TEXTE DE Christiane BEDOUET

Mon attention a été retenue par l'article de Henri Charcosset sur « Les dernières semaines de la vie » (octobre 2022), avec pour point de départ le témoignage de Chantal Cambronne sur son vécu en EHPAD.CLIC

 Il se trouve qu'à ce moment-là, deux frères de mon mari sont morts à six semaines d'intervalle. J'en reviens donc à cette question récurrente : « Vieillir, mourir et après ? »

 

Vieillir

Une amie de 94 ans, vivant encore seule dans son petit appartement, me le dit souvent, à peu près dans ces termes : « La maison de retraite, non, ça donne le cafard de voir les autres résidents diminués »
Et oui, le vieillissement s'accompagne, au fil des années, de pertes plus ou moins importantes, et cela fait peur. Dans les derniers mois et semaines de vie, c'est encore plus flagrant. Alors, c'est une réaction bien humaine que d'en venir à baisser les bras puisque, de toute façon, on n'y peut rien : tout va évoluer vers de plus en plus de pertes sous lesquelles semble parfois disparaître la personnalité de celles et ceux que l'on accompagne.
Pour ma part, j'ai beaucoup souffert en constatant, jour après jour, ce que devenait maman après l'AVC qui l'avait laissée hémiplégique, voilà une vingtaine d'années. Pendant trois ans, elle a vécu paralysée. Mais le pire était de ne plus retrouver sa personnalité : elle, si aimante, était en apparence devenue une personne complètement différente de celle qu'elle était auparavant.

Mourir

Puis est venu le jour de sa mort...

Quel sens une vie peut-elle avoir si tout se termine ainsi ? Je me trouve là devant un gouffre sans fond, vertige immense devant cet abîme qui semble s'ouvrir sous mes pieds...

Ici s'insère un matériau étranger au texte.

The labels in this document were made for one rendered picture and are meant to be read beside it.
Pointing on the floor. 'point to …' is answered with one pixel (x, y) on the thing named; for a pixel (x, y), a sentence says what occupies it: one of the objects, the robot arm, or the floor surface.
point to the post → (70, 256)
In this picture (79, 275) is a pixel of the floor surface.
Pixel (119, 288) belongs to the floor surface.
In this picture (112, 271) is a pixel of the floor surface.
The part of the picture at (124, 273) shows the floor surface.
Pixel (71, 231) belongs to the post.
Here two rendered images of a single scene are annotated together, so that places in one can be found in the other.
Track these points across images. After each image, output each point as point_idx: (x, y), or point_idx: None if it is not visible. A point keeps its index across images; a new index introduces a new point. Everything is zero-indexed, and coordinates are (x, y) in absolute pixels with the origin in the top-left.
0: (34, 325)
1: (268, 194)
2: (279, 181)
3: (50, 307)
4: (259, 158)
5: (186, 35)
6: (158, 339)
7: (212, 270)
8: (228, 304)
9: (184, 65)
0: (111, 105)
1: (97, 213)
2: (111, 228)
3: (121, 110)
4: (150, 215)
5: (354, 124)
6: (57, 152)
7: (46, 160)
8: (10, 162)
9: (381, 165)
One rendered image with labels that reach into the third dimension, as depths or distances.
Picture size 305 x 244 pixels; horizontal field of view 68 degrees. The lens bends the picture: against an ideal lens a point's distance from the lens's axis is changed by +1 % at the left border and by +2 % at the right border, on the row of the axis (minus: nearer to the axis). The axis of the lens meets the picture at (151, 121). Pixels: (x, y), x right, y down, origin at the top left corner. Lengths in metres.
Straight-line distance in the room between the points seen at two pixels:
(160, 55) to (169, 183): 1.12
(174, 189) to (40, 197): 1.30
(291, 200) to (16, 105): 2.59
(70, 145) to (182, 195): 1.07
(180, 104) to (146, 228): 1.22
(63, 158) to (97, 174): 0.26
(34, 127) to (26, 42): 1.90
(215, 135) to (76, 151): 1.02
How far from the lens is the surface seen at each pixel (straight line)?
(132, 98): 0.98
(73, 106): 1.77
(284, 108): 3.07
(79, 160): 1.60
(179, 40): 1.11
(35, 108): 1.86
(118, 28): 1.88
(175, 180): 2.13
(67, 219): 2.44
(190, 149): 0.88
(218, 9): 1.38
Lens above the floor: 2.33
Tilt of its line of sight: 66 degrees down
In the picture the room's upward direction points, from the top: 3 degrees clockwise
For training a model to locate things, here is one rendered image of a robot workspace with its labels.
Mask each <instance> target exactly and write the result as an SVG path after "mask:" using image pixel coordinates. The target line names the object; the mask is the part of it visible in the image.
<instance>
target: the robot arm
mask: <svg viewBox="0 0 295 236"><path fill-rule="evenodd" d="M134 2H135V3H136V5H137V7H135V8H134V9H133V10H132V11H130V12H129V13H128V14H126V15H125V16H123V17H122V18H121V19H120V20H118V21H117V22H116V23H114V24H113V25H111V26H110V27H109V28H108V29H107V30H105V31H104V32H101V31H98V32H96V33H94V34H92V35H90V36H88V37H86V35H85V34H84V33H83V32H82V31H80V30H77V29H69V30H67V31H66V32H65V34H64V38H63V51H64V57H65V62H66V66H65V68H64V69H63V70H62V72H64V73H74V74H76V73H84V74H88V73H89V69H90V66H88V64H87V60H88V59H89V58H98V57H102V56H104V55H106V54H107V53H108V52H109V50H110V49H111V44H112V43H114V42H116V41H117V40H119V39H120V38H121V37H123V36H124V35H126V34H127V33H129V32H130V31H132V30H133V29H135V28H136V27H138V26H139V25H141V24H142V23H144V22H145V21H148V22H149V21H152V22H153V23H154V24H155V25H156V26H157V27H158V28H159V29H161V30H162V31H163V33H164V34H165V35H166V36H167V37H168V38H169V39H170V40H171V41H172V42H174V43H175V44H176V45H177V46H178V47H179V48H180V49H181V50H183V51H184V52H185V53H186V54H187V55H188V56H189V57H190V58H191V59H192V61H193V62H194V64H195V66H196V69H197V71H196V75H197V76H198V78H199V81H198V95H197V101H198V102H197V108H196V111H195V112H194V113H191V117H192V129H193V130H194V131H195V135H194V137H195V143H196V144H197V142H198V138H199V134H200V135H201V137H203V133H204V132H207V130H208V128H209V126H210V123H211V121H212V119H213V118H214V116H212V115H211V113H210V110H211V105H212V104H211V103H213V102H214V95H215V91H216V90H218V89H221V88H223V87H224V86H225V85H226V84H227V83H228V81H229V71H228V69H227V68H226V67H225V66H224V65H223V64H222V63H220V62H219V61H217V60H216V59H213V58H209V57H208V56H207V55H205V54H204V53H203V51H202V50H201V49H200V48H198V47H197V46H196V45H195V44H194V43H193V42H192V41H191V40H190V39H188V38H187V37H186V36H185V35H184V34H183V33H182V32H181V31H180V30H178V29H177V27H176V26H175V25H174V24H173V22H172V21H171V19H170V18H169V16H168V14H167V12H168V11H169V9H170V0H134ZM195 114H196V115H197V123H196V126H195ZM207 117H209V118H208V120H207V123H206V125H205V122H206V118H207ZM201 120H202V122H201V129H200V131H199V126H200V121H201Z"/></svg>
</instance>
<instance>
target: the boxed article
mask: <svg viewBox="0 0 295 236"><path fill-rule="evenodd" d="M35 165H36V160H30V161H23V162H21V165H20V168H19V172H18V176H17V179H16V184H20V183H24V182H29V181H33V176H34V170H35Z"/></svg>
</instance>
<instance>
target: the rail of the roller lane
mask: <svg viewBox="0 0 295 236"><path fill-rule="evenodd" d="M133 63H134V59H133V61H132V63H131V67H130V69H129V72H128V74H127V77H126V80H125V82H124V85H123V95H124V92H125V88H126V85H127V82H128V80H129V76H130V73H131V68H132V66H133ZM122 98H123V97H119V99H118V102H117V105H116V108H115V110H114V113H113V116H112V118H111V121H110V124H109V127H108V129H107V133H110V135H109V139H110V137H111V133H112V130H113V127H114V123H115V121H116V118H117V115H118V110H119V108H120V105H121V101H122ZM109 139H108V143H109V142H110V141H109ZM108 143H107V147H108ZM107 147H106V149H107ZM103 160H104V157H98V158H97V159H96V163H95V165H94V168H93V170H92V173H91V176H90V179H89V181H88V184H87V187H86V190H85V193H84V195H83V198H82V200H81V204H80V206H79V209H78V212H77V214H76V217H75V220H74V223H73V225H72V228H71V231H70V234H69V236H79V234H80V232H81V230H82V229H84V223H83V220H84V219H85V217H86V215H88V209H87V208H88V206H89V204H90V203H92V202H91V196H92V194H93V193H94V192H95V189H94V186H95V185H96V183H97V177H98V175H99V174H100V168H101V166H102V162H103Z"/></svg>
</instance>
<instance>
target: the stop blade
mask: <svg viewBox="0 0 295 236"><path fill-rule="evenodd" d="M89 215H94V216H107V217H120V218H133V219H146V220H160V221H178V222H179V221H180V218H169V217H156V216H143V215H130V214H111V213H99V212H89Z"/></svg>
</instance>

Cette maman que j'ai tant aimée, qui m'a tant aimée, cette femme qui a si bien su écouter et devancer les besoins de sa famille, de ses collègues, de ses amis. Dotée d'une grande force morale, elle était de celles sur qui l'on pouvait compter...

Elle était là...
Et, d'un seul coup, elle n'est plus là !

Mourir et après ?...

Que reste-t-il de nous une fois que nous sommes morts ?
Bien sûr, il restera de nous nos œuvres, le fruit de notre travail, ce que nous avons donné et transmis à nos enfants ou à ceux des autres. Et qu'ils transmettront à leur tour... Voilà qui donne du sens à une vie...

Oui, mais il n'empêche : ceux que j'ai aimés et qui sont morts, ils étaient là et ils ne sont plus là...

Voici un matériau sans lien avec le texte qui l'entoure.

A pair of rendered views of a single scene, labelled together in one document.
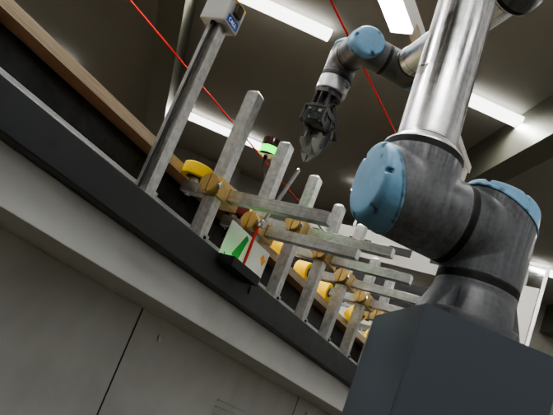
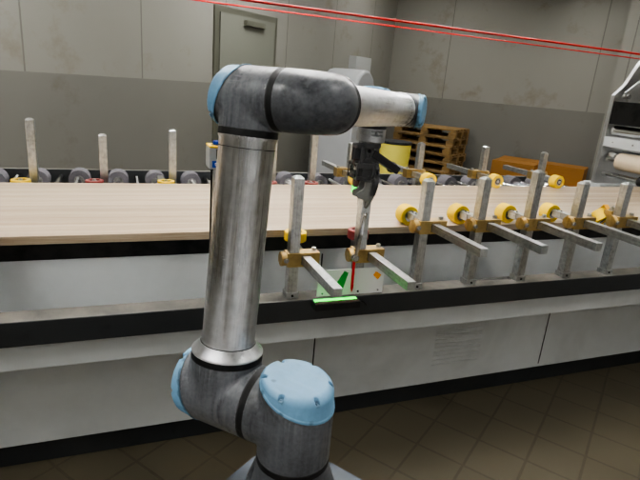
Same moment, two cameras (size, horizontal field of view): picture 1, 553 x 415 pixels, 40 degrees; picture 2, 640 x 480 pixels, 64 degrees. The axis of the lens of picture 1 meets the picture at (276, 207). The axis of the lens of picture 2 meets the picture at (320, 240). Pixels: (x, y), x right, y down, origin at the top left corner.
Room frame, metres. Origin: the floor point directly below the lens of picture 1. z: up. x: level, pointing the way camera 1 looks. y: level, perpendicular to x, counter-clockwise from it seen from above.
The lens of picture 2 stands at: (0.64, -0.95, 1.43)
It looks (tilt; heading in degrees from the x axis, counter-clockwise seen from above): 17 degrees down; 39
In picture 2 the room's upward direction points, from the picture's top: 5 degrees clockwise
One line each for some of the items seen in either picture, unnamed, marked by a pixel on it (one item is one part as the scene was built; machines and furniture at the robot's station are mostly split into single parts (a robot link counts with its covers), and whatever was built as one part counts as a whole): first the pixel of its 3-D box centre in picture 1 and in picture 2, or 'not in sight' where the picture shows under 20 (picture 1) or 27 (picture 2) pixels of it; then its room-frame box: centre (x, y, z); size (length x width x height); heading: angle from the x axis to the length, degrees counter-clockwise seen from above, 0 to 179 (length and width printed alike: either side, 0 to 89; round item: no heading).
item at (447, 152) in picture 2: not in sight; (429, 150); (8.82, 3.39, 0.42); 1.14 x 0.78 x 0.84; 96
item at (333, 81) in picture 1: (332, 88); (370, 135); (2.00, -0.03, 1.28); 0.10 x 0.09 x 0.05; 61
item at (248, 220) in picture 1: (257, 227); (364, 253); (2.11, 0.03, 0.84); 0.13 x 0.06 x 0.05; 151
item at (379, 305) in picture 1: (379, 305); (593, 225); (2.97, -0.52, 0.95); 0.50 x 0.04 x 0.04; 61
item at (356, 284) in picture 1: (362, 285); (547, 227); (2.75, -0.40, 0.95); 0.50 x 0.04 x 0.04; 61
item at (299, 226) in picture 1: (299, 229); (428, 226); (2.33, -0.09, 0.94); 0.13 x 0.06 x 0.05; 151
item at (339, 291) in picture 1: (341, 283); (527, 228); (2.75, -0.33, 0.92); 0.03 x 0.03 x 0.48; 61
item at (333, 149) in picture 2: not in sight; (346, 125); (6.99, 3.86, 0.81); 0.83 x 0.70 x 1.63; 6
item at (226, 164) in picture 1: (223, 172); (293, 245); (1.87, 0.16, 0.89); 0.03 x 0.03 x 0.48; 61

Je ne conçois pas que l'amour finisse avec la mort. L'amour ne peut pas finir... Il y a cette part de nous invisible, cette part immatérielle faisant de nous, sur cette terre, des êtres humains, normalement capables de surmonter les obstacles, d'aimer, de donner, de créer...

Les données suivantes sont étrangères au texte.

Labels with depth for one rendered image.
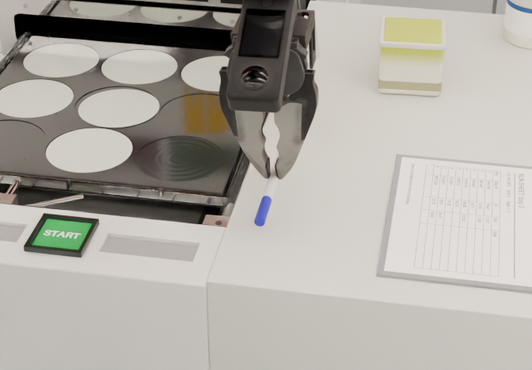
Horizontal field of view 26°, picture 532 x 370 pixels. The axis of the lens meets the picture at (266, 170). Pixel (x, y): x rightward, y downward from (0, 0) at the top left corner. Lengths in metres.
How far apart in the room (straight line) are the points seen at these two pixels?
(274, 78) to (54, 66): 0.61
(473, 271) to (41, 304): 0.40
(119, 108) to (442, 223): 0.50
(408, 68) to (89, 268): 0.45
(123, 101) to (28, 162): 0.17
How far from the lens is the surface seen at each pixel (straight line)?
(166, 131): 1.38
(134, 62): 1.55
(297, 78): 1.06
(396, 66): 1.31
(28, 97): 1.48
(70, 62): 1.56
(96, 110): 1.44
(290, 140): 1.09
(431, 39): 1.31
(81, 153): 1.35
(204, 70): 1.52
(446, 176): 1.18
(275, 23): 1.02
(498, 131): 1.27
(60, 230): 1.11
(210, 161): 1.32
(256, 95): 0.98
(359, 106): 1.30
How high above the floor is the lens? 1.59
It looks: 32 degrees down
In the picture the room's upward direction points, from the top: straight up
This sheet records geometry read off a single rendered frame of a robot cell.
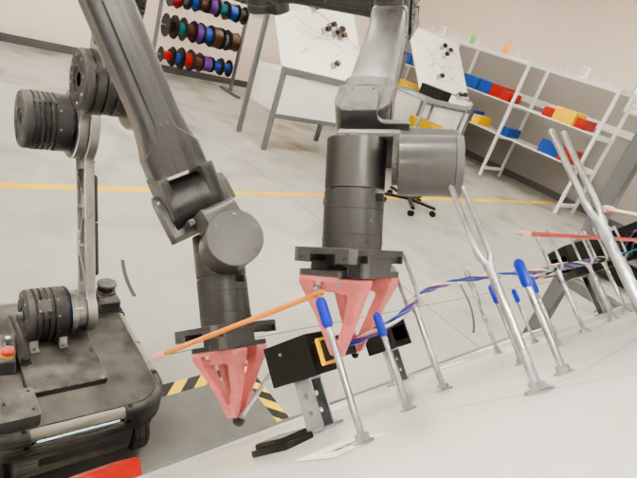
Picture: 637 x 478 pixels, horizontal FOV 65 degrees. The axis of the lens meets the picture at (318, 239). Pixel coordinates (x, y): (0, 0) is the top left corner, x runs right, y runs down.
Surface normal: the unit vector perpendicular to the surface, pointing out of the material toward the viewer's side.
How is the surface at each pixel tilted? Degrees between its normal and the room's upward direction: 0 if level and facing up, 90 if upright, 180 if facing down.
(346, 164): 73
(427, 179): 99
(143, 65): 68
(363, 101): 26
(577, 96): 90
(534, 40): 90
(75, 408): 0
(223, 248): 50
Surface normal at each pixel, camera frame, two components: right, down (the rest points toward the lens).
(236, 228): 0.35, -0.22
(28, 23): 0.58, 0.49
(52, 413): 0.29, -0.87
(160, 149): 0.50, 0.12

Non, l'amour ne peut pas finir...
Et je me retrouve bien dans la spiritualité chrétienne dont le Credo peut se résumer en ces points essentiels : un Dieu créateur, qui s'est fait homme en la personne de Jésus né, mort dans notre espace-temps, et ressuscité. Jésus venu apporter cette Bonne Nouvelle que chacun est aimé de Dieu, et cette promesse que la mort n'est pas une fin mais un passage, une naissance à une Autre Vie.

Amour... de Dieu, pour Dieu, reconnaissance du don de la vie, amour des autres...
De quoi bien remplir une vie... qui pourrait durer une éternité...

Pour terminer, j'aimerais partager ce texte lu au cimetière par les enfants de mon beau-frère :

« Par la mort, la famille ne se détruit pas, elle se transforme »

 

« Par la mort, la famille ne se détruit pas,
elle se transforme, une part d’elle va dans l’invisible.

On croit que la mort est une absence, quand elle est une présence discrète.

On croit qu’elle crée une infinie distance,

alors qu’elle supprime toute distance,

en ramenant à l’esprit ce qui se localisait dans la chair.

Que de liens, elle renoue, que de barrières elle brise, que de murs elle fait crouler,

que de brouillard elle dissipe, si nous le voulons bien.

Vivre, c’est souvent se quitter ; Mourir, c’est se rejoindre.

Ce n’est pas un paradoxe de l’affirmer.

Pour ceux qui sont allés au fond de l’amour :

la mort est une consécration non un châtiment….

Au fond, personne ne meurt, puisqu’on ne sort pas de Dieu.

Celui qui a paru s’arrêter brusquement sur sa route,

écrivain de sa vie, a seulement tourné la page.

Plus il y a d’êtres qui ont quitté le foyer, plus les survivants ont d’attaches célestes.

Le ciel n’est plus alors uniquement peuplé d’anges,

de saints connus ou inconnus et du Dieu mystérieux.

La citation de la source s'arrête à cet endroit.